Imagine a document containing the following text:
.....
Name: John
Surnames: Doe
Residence: Fake Street 123
.....
with config:
{
"thresholdRatio": 0.8,
"keyValueDividerChars": [
":",
],
"keyPatterns": {
"First Name": [
"Name", "First Name"
],
"Surname": [
"Surname", "Surnames", "Last Name"
],
"Address": [
"Address", "Domicile", "Residence"
]
}
}
document.metadata
property after execution of this module:
[
{
"id": 1,
"elements": [
468,
476
],
"type": "key-value",
"data": {
"keyName": "First Name",
"keyElements": [
468
],
"valueElements": [
476
]
}
},
{
"id": 2,
"elements": [
487,
498
],
"type": "key-value",
"data": {
"keyName": "Surname",
"keyElements": [
487
],
"valueElements": [
498,
]
}
},
{
"id": 3,
"elements": [
399,
431
],
"type": "key-value",
"data": {
"keyName": "Address",
"keyElements": [
399
],
"valueElements": [
431
]
}
}
]
Here we can see that 3 matches have been found:
- First Name: Elements with IDs 468 and 476, corresponding to Words with contents "Name" and "John" respectively.
- Surname: Elements with IDs 487 and 498, corresponding to Words with contents "Surnames" and "Doe".

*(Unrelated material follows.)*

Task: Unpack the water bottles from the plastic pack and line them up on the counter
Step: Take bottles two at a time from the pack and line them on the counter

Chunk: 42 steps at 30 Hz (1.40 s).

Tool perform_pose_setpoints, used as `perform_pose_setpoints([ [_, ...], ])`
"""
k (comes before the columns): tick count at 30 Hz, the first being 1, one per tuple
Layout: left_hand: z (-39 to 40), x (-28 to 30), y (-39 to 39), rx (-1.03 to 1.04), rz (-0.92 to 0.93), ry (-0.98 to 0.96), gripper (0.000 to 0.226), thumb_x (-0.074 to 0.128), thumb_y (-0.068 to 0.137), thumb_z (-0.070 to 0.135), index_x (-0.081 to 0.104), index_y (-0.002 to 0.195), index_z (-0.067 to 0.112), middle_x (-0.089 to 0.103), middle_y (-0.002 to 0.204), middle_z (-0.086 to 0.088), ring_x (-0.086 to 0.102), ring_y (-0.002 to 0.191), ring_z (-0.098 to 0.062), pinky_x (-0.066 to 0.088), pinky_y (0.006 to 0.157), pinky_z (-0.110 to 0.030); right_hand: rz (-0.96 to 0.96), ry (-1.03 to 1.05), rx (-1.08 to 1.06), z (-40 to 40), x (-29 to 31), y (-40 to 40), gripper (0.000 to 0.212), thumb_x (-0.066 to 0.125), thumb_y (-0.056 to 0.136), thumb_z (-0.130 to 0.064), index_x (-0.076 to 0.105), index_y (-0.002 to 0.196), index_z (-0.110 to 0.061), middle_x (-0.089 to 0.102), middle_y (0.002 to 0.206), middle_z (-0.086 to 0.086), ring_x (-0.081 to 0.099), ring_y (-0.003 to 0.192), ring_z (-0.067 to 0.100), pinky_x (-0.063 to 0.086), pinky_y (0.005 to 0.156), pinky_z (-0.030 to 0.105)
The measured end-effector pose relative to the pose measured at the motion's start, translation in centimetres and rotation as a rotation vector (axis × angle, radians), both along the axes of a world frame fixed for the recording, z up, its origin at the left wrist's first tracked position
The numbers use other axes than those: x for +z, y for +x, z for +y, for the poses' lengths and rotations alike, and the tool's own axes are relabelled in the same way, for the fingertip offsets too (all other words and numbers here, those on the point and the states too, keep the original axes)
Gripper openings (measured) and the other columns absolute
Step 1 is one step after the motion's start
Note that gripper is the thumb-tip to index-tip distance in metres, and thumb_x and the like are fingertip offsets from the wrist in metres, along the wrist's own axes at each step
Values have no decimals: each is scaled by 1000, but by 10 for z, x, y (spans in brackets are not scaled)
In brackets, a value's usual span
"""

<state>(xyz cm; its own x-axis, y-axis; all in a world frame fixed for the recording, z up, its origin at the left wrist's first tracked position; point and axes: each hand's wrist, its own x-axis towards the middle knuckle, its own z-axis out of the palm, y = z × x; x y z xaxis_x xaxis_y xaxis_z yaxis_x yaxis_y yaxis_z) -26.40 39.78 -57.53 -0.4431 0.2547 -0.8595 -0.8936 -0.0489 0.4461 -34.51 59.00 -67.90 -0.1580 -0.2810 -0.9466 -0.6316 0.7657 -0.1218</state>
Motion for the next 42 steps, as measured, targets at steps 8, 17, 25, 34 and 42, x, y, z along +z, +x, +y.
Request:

- Address: Elements with IDs 399 and 431, with contents "Residence" and "Fake Street 123"
Note that keyElements
and valueElements
properties are defined as an array, because more than one match can be found for that key-value pair.
The accuracy is high. There is a direct corelation with the quality of the readability of the input document, the OCR's output, as well as the threshold for acceptance of candidates.
The current implementation supposes that key value pairs are always arranged in a single line and in the form key : value
.
This makes it applicable to only a few limited cases.